Here’s the audio we’ll be aligning with the text:

Sample audio
A Tale of Two Cities — Chapter 1 (LibriVox)

Align text and audio

The process for aligning the text and audio looks similar to the simple example in the overview section. This time around, however, we will be aligning the entire first chapter of A Tale of Two Cities, as opposed to only the first paragraph.

from pathlib import Path

from transformers import (
    AutoModelForCTC,
    Wav2Vec2Processor,
)

from easyaligner.text import load_tokenizer
from easyaligner.data.datamodel import SpeechSegment
from easyaligner.pipelines import pipeline
from easyaligner.text import text_normalizer
from easyaligner.vad.pyannote import load_vad_model

text = text.strip()

# The alignments will be organized according to how the text is tokenized
tokenizer = load_tokenizer(language="english")  # sentence tokenizer
span_list = list(tokenizer.span_tokenize(text))  # start, end character indices for each sentence
speeches = [[SpeechSegment(speech_id=0, text=text, text_spans=span_list, start=None, end=None)]]

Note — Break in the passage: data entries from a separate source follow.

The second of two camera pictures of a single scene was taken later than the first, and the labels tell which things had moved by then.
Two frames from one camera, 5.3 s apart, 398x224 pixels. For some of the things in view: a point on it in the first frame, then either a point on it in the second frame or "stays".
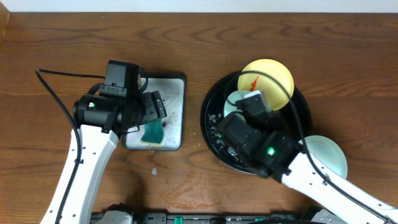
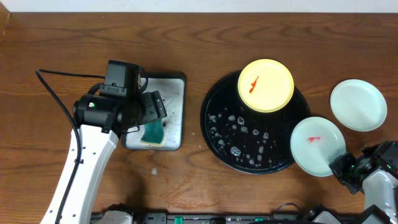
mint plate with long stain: (231, 106) to (359, 104)
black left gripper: (156, 108) stays
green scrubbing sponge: (153, 134) stays
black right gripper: (277, 121) to (339, 167)
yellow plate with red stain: (275, 97) stays
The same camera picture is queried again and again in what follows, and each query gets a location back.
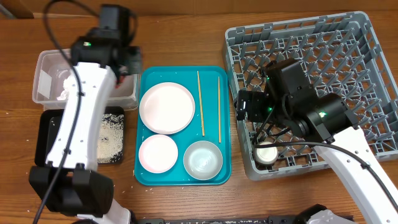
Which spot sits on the white paper napkin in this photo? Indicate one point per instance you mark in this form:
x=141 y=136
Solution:
x=68 y=84

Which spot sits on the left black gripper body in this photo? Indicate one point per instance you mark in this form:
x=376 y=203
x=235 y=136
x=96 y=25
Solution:
x=135 y=62

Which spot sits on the clear plastic bin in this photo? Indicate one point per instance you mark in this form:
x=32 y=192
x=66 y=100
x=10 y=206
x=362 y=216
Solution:
x=52 y=70

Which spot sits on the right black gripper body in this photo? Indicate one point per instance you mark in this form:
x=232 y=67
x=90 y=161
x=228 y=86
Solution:
x=241 y=106

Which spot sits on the red foil snack wrapper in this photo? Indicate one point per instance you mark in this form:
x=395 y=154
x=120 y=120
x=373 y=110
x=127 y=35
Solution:
x=119 y=84

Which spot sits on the left wooden chopstick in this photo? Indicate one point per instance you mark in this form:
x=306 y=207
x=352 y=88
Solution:
x=201 y=104

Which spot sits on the grey plastic dishwasher rack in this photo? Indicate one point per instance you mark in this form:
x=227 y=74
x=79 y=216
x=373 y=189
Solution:
x=340 y=54

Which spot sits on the small pink bowl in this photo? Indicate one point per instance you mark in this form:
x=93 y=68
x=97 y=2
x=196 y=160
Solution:
x=158 y=153

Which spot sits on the large white round plate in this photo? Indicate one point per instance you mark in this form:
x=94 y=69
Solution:
x=167 y=108

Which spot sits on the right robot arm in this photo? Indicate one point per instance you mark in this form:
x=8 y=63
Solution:
x=329 y=126

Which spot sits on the right wooden chopstick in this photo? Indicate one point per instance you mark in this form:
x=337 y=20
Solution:
x=219 y=111

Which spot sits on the teal plastic serving tray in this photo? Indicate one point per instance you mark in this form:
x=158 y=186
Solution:
x=187 y=77

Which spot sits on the grey round bowl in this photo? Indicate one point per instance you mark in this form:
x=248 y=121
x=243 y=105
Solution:
x=203 y=160

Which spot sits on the wooden chopstick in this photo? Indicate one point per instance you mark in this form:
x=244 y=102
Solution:
x=219 y=111
x=201 y=104

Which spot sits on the white plastic cup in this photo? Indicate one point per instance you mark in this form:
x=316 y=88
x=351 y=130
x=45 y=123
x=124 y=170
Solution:
x=265 y=156

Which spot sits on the white rice grains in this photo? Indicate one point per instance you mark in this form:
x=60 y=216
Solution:
x=111 y=137

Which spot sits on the black plastic tray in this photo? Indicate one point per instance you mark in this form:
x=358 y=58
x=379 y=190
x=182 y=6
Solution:
x=48 y=130

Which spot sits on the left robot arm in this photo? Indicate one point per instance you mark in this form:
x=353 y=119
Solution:
x=66 y=179

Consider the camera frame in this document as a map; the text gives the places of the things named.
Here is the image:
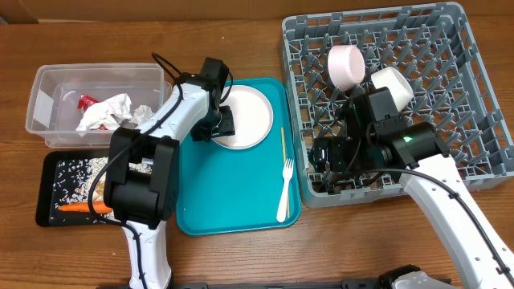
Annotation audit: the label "large pink plate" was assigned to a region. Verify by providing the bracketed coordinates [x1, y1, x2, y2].
[214, 85, 274, 149]

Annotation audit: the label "white plastic fork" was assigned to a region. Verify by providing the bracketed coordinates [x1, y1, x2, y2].
[276, 159, 294, 222]

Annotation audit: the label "wooden chopstick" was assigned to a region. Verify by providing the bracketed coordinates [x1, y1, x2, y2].
[281, 127, 290, 220]

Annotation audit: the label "foil wrapper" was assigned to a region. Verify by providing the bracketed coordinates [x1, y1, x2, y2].
[129, 105, 153, 126]

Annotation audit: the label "pink bowl with food scraps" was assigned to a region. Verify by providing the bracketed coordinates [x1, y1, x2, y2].
[328, 45, 365, 91]

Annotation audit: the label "white napkin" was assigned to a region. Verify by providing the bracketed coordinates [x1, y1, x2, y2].
[75, 93, 132, 131]

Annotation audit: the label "red wrapper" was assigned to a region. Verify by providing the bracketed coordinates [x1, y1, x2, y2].
[75, 94, 108, 131]

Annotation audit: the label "orange carrot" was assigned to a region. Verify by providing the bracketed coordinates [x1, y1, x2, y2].
[58, 201, 112, 214]

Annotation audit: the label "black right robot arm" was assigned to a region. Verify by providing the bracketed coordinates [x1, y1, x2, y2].
[309, 88, 513, 288]

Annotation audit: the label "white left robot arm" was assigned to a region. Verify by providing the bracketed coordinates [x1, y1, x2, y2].
[99, 68, 235, 288]

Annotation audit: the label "grey dishwasher rack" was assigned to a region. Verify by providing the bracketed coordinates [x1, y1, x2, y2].
[282, 2, 513, 208]

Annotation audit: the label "clear plastic waste bin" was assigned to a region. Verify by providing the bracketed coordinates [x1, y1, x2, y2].
[26, 63, 171, 149]

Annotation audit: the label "teal serving tray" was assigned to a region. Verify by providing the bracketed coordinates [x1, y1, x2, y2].
[176, 77, 301, 236]

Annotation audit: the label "spilled rice and nut scraps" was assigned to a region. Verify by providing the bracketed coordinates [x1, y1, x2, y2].
[51, 157, 152, 223]

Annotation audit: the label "black tray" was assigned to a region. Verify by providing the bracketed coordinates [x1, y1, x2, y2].
[35, 149, 109, 226]

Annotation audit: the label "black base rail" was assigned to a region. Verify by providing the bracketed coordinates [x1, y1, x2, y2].
[170, 279, 379, 289]

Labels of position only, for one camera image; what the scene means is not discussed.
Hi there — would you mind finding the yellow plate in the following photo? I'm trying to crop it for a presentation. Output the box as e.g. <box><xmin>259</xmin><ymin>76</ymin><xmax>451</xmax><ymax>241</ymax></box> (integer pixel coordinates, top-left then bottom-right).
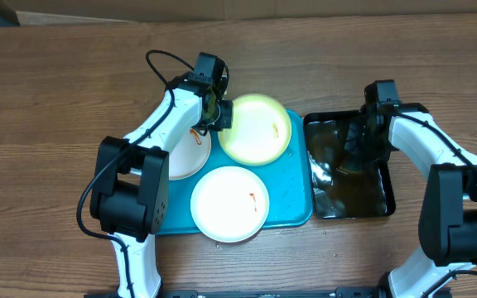
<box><xmin>218</xmin><ymin>94</ymin><xmax>292</xmax><ymax>166</ymax></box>

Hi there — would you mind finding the white plate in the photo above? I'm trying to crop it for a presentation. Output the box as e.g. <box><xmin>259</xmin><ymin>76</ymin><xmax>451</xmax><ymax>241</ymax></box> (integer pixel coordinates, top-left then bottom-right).
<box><xmin>190</xmin><ymin>166</ymin><xmax>270</xmax><ymax>243</ymax></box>

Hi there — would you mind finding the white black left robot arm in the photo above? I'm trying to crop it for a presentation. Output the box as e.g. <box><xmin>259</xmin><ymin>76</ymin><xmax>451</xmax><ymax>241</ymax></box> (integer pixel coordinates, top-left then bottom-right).
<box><xmin>76</xmin><ymin>52</ymin><xmax>233</xmax><ymax>297</ymax></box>

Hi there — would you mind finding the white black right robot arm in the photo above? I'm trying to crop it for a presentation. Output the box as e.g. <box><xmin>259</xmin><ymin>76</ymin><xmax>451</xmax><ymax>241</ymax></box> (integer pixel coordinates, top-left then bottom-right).
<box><xmin>344</xmin><ymin>80</ymin><xmax>477</xmax><ymax>298</ymax></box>

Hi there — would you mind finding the black water tray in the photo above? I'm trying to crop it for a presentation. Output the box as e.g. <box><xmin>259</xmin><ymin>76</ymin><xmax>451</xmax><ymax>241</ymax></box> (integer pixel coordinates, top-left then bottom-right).
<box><xmin>303</xmin><ymin>110</ymin><xmax>397</xmax><ymax>219</ymax></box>

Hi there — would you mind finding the teal plastic tray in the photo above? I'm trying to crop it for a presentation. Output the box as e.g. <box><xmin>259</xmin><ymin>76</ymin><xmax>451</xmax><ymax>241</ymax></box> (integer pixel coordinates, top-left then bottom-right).
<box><xmin>158</xmin><ymin>110</ymin><xmax>313</xmax><ymax>235</ymax></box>

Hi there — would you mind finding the pink plate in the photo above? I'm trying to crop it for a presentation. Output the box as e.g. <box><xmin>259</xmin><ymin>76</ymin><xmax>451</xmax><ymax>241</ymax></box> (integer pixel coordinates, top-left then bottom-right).
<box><xmin>169</xmin><ymin>128</ymin><xmax>212</xmax><ymax>180</ymax></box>

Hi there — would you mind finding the brown cardboard panel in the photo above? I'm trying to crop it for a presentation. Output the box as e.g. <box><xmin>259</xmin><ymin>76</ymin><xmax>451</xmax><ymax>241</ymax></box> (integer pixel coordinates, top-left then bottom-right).
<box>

# Load models and run pipeline
model_vad = load_vad_model()
model = AutoModelForCTC.from_pretrained("facebook/wav2vec2-base-960h").to("cuda").half()
processor = Wav2Vec2Processor.from_pretrained("facebook/wav2vec2-base-960h")

# File(s) to align
audio_dir = "data/tutorials/tale-of-two-cities_short-en"
audio_files = [file.name for file in Path(audio_dir).glob("*")]

pipeline(
    vad_model=model_vad,
    emissions_model=model,
    processor=processor,
    audio_paths=audio_files,
    audio_dir=audio_dir,
    speeches=speeches,
    alignment_strategy="speech",
    text_normalizer_fn=text_normalizer,
    tokenizer=tokenizer,
    start_wildcard=True,
    end_wildcard=True,
    blank_id=processor.tokenizer.pad_token_id,
    word_boundary="|",
)
Tip

A list of suitable emission models for different languages can be found in the WhisperX library.

If your audio and transcript are multilingual, you can try using the Massively Multilingual Speech model from Meta: mms-1b-all.

Result: Force aligned output

The text transcript below the audio player is highlighted in sync with the words spoken in the audio.

Sample audio
A Tale of Two Cities — Chapter 1 (LibriVox)

Tip

You can click anywhere in the text to jump to that point in the audio. The text is also highlighted when you drag the audio slider!